### Problem statement:
Narrow the data below down to the lines containing "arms".

### Information provided:

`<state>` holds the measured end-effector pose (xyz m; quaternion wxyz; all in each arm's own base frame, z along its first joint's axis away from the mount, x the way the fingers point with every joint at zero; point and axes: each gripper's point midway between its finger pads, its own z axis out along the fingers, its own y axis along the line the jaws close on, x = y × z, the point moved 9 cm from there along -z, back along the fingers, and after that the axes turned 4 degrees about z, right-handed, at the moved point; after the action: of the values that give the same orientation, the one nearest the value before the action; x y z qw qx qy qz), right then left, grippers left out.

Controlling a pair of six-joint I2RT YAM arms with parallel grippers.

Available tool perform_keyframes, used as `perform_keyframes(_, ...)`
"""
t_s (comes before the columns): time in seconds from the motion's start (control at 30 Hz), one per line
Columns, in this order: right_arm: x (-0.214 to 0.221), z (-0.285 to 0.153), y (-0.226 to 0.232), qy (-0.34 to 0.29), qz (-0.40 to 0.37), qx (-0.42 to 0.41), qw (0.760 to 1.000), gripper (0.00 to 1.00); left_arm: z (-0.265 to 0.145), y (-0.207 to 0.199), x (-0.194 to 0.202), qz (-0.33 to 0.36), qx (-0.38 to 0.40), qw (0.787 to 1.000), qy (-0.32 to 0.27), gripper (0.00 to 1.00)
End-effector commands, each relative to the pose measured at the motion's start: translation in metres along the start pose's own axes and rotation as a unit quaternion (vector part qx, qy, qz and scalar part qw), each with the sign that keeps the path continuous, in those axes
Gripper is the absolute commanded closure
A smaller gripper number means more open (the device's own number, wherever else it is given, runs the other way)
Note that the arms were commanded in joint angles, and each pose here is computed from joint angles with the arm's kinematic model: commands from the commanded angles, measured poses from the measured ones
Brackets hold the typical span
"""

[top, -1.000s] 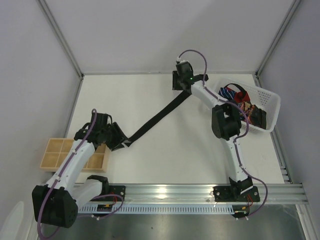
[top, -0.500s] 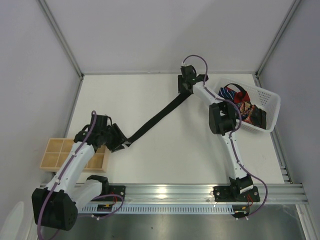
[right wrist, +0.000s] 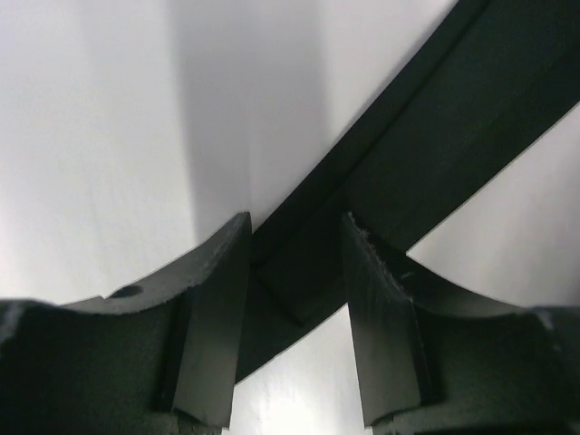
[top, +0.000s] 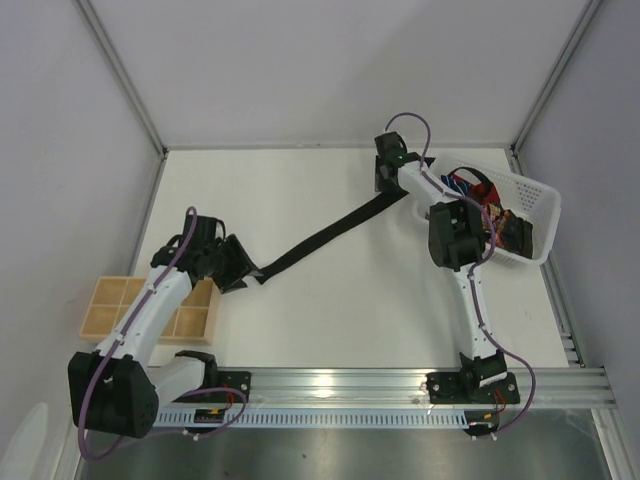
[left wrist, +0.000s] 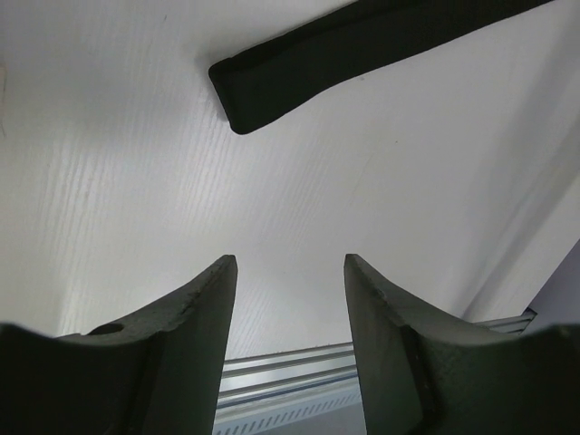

### Answer:
Controlling a pair of six-joint I2RT YAM arms with parallel grippers.
Note that the arms were commanded in joint angles, and each pose here is computed from joint angles with the arm's kinematic model: commands from the commanded angles, measured poses from the measured ones

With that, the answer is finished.